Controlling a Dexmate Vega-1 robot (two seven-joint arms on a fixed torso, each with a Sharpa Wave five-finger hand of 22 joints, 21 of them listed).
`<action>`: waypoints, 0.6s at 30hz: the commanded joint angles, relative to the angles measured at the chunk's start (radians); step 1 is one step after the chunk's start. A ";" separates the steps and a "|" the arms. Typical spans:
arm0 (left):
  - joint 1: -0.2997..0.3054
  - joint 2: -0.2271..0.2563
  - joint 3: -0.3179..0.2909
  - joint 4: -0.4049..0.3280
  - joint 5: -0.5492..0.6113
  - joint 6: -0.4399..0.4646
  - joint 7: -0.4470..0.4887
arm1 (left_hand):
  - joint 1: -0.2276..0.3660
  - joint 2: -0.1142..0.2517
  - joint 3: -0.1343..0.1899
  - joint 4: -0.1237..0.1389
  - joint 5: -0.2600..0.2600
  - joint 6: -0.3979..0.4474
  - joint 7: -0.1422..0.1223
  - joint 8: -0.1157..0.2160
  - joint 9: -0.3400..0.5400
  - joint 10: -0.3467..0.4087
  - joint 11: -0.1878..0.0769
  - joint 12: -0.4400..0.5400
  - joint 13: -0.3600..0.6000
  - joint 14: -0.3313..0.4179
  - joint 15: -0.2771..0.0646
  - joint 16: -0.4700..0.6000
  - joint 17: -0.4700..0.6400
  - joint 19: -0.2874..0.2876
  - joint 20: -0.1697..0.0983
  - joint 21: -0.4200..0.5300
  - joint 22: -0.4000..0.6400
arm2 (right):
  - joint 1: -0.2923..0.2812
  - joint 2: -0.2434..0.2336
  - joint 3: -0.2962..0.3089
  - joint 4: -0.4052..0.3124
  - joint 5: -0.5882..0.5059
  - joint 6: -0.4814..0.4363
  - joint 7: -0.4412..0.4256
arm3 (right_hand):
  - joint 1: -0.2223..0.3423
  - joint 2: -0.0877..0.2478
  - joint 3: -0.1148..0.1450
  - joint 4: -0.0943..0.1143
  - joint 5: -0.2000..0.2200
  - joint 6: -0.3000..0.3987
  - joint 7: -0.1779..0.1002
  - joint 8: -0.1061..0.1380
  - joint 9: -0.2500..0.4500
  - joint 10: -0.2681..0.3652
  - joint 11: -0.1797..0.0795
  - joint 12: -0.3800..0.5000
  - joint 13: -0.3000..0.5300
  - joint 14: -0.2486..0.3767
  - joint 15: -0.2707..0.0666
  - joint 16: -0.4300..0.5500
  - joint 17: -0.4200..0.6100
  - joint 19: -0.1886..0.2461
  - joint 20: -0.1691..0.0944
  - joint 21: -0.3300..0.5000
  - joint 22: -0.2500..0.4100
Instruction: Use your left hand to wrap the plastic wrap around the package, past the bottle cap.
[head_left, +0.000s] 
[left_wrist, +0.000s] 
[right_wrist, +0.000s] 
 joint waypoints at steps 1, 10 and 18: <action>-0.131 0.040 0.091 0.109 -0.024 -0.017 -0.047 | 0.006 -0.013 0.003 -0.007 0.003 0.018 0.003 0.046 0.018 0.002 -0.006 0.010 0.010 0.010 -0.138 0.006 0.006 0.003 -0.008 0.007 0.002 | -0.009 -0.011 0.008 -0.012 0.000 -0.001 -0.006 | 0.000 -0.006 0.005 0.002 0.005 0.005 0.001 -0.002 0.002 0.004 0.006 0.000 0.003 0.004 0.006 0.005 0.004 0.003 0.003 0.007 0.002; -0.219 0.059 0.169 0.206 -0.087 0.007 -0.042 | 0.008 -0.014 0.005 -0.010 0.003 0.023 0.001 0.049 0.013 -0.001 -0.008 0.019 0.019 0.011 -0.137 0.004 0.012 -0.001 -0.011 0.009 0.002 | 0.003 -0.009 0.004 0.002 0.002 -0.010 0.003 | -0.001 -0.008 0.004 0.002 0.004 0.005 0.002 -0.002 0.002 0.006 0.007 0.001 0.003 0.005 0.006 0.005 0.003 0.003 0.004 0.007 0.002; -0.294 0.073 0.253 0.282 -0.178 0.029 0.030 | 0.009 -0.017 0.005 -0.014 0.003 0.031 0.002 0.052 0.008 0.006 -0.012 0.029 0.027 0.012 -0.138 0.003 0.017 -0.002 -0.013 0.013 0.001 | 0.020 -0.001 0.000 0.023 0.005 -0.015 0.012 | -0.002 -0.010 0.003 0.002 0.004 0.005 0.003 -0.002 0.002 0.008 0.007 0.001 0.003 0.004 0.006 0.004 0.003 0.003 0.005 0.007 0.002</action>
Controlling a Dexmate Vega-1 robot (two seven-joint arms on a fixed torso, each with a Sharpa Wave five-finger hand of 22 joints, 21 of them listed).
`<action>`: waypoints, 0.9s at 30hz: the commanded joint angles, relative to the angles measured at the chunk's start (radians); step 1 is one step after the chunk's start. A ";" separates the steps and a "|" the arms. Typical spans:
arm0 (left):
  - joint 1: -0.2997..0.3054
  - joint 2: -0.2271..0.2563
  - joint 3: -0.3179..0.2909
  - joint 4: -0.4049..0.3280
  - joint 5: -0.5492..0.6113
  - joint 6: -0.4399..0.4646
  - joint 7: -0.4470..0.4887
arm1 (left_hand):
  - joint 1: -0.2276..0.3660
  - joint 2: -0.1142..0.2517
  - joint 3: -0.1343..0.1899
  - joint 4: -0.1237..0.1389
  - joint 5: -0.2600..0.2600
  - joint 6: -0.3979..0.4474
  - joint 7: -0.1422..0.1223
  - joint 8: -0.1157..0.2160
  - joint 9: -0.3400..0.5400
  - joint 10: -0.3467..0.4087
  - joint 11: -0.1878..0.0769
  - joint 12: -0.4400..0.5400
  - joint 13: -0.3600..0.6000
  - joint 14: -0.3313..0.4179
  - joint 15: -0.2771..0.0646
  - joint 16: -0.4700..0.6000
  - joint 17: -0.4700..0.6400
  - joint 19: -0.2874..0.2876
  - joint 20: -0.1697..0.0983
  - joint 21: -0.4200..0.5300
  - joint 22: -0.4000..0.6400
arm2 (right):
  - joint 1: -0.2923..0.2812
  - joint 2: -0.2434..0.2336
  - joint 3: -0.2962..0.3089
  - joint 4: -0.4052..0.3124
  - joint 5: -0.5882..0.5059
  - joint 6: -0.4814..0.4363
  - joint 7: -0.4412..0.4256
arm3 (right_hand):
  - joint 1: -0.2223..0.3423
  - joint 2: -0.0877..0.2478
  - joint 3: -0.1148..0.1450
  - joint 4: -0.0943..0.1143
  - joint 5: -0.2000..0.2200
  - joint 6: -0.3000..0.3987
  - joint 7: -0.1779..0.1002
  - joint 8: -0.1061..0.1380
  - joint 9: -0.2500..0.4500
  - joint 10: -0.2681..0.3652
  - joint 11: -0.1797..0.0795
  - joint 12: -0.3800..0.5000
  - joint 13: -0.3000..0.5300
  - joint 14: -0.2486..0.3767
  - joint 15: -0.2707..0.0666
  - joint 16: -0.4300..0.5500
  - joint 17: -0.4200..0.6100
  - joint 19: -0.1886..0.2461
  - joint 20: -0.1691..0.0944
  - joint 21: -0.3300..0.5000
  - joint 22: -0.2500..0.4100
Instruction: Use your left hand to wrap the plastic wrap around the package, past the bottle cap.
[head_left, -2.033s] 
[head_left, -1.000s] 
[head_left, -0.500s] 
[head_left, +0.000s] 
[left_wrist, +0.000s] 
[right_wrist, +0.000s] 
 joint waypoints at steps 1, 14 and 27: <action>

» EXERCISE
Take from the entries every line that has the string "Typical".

» OUTPUT
`<action>`: waypoints, 0.6s at 30hz: the commanded joint angles, relative to the angles measured at the chunk's start (radians); step 1 is one step after the chunk's start. A ";" separates the steps and a "|" the arms. Typical spans:
`<action>`: waypoints, 0.9s at 30hz: the commanded joint angles, relative to the angles measured at the chunk's start (radians); step 1 is one step after the chunk's start. A ";" separates the steps and a "|" the arms. Typical spans:

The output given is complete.